¿Qué tiene la patata para que le guste a todos?

Analizando la historia de la patata se observa que tiene su origen en los Andes americanos, donde se trabaja mucho en el tubérculo llamado “papa”. Aunque Pizarro lo trajo a la Península Ibérica en 1534, XVIII. Hasta el siglo XIX no se convirtió en alimento de los humanos, ya que en un principio se pensaba que la patata causaba enfermedades. Pero la crisis de la agricultura que azotó a Europa en ese siglo provocó que este tubérculo se cultivara y se alimentara, llegando a Euskal Herria a la segunda mitad del siglo.
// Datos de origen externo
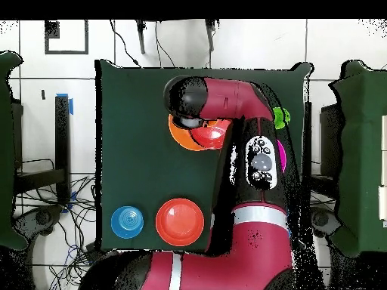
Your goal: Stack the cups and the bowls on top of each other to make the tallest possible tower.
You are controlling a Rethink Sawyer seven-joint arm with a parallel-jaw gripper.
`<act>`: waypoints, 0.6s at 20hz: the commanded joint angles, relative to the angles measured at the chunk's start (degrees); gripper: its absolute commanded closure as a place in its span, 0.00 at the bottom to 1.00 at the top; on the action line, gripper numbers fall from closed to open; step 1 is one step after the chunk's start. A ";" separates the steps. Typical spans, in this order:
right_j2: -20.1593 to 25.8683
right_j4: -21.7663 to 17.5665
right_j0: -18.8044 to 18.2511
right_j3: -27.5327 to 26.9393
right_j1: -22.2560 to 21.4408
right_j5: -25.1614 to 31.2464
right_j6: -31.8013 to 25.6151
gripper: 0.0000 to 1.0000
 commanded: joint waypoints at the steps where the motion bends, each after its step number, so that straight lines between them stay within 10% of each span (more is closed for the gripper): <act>1: 1.39 0.52 2.09 1.02 0.56 2.85 6.05 1.00; 4: 1.22 0.53 2.15 1.01 0.61 2.69 6.21 1.00; 5: 1.10 0.62 2.21 1.07 0.62 2.88 6.35 0.00; 12: 0.80 1.06 2.36 0.90 0.80 3.44 6.81 0.00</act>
Contiene una cantidad de agua del 65-78% y la mayor parte de la parte seca está constituida por glúcidos o carbohidratos (20%). La más abundante es el almidón. Sin grasa y con pocas proteínas (sólo 2%). Su principal sal mineral es el potasio, aunque su cantidad varía en función del tipo de patata, la calidad de la tierra cultivada, el tipo de abono y el almacenamiento. En cuanto a las vitaminas, son principalmente del grupo B y vitamina C, pero sabiendo que la patata la tomamos siempre cocida o frita, el efecto del calor hace desaparecer casi toda la vitamina C. Por último, sus ingredientes contienen las enzimas amilasa y amilopectina, que hacen que la digestión de la patata no resulte complicada.

A pesar de que no presenta grandes problemas de conservación, no conviene mantenerlos inactivos, ya que de lo contrario se le obtendrán unos brotes que no nos gustan y que le darán un sabor desagradable. En este caso la patata adquiere un color verdoso que indica la presencia de un alcaloide tóxico llamado solanina. Esta sustancia puede causar problemas intestinales y neurológicos. Por lo tanto, eliminad cualquier zona verde que encontréis en la pata.
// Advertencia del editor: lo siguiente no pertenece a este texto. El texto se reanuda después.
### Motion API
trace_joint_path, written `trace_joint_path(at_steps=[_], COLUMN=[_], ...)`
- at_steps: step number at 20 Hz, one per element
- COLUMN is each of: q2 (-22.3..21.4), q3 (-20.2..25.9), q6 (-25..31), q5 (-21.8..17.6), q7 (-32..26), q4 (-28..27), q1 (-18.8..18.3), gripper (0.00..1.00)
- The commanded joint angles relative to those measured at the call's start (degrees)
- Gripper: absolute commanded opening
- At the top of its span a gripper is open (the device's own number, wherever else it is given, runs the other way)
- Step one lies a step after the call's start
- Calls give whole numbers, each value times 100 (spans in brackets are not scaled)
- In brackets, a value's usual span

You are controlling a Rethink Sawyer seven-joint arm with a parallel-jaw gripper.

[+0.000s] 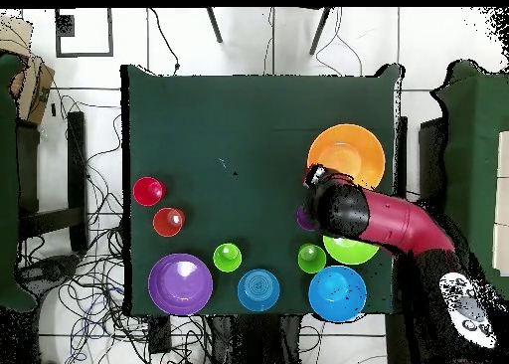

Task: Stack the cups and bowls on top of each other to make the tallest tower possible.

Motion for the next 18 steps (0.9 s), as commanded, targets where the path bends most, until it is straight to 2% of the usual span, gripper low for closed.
trace_joint_path(at_steps=[1, 8, 18], q2=[-38, -187, -720], q3=[345, 164, 441], q6=[-602, -875, -669], q5=[-519, -569, -365], q7=[183, 339, 230], q4=[839, 1166, 1709], q1=[79, 156, -37], gripper=[100, 100, 100])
Hemos dicho en varias ocasiones que para que nuestra dieta sea equilibrada, el 55-60% de las calorías que ingerimos deben proceder de los carbohidratos. Para poder llegar a esta cifra es imprescindible introducir la patata en nuestras comidas diarias, especialmente como acompañamiento de alimentos ricos en verduras, legumbres y proteínas.

En principio no aportan demasiadas calorías, aunque la forma de cocinarlas tenga mucho que decir: cocidas, al vapor, fritas o al horno. Las patatas fritas que tanto nos gustan son las menos vitamínicas y las más energéticas porque han absorbido mucho aceite (Ojo! Si se fríen en aceite muy caliente, absorben menos), por lo que se recomienda comer de vez en cuando (2-3 veces por semana) y el resto de días cocidos, al vapor o al horno. Cocer sin pelar o cocinar al vapor reduce la pérdida de vitaminas.

Tal y como hemos mencionado en el título, no hagamos ningún desprecio a este alimento que es de gusto y conveniente para la salud de todos, con la excusa de engordar.